EXERCISE |
In this material, which lines include the string "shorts"? Show them.

PROVIDED MATERIAL |
-------

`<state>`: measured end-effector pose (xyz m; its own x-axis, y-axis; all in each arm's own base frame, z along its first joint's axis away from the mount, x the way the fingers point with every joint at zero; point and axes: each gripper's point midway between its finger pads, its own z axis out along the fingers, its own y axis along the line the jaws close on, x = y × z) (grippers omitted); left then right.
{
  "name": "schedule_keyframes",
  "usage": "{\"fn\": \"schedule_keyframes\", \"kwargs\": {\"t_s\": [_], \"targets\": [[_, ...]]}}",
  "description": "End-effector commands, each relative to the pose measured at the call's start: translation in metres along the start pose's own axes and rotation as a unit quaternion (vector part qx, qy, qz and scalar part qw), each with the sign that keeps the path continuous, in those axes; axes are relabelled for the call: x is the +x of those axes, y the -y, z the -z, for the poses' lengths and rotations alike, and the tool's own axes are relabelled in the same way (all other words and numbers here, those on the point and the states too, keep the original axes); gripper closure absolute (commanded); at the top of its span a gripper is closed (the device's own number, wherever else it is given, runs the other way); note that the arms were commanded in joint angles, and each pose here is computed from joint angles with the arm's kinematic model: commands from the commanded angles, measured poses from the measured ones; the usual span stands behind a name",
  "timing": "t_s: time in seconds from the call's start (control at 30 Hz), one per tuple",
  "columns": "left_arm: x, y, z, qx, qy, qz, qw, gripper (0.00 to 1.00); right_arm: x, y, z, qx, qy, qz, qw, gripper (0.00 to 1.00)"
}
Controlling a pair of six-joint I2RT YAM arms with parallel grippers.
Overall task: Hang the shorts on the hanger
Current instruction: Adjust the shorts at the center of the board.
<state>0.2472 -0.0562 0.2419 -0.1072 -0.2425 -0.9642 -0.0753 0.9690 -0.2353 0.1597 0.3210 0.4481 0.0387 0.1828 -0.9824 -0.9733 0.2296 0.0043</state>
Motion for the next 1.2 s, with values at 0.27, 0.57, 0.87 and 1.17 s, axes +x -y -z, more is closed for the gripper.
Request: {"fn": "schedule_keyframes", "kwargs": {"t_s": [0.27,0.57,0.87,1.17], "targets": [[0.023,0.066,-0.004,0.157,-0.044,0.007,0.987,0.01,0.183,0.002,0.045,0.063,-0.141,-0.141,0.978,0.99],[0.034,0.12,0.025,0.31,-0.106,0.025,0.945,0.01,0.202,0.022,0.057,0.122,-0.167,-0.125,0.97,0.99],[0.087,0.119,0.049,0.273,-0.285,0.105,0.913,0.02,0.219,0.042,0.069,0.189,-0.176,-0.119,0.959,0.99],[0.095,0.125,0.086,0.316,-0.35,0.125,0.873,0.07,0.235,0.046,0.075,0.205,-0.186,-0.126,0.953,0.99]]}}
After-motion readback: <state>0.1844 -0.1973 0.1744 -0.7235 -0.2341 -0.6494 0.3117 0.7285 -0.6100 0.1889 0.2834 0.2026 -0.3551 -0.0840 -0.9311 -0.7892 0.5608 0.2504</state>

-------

RESPONSE AREA |
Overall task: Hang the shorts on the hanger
Current instruction: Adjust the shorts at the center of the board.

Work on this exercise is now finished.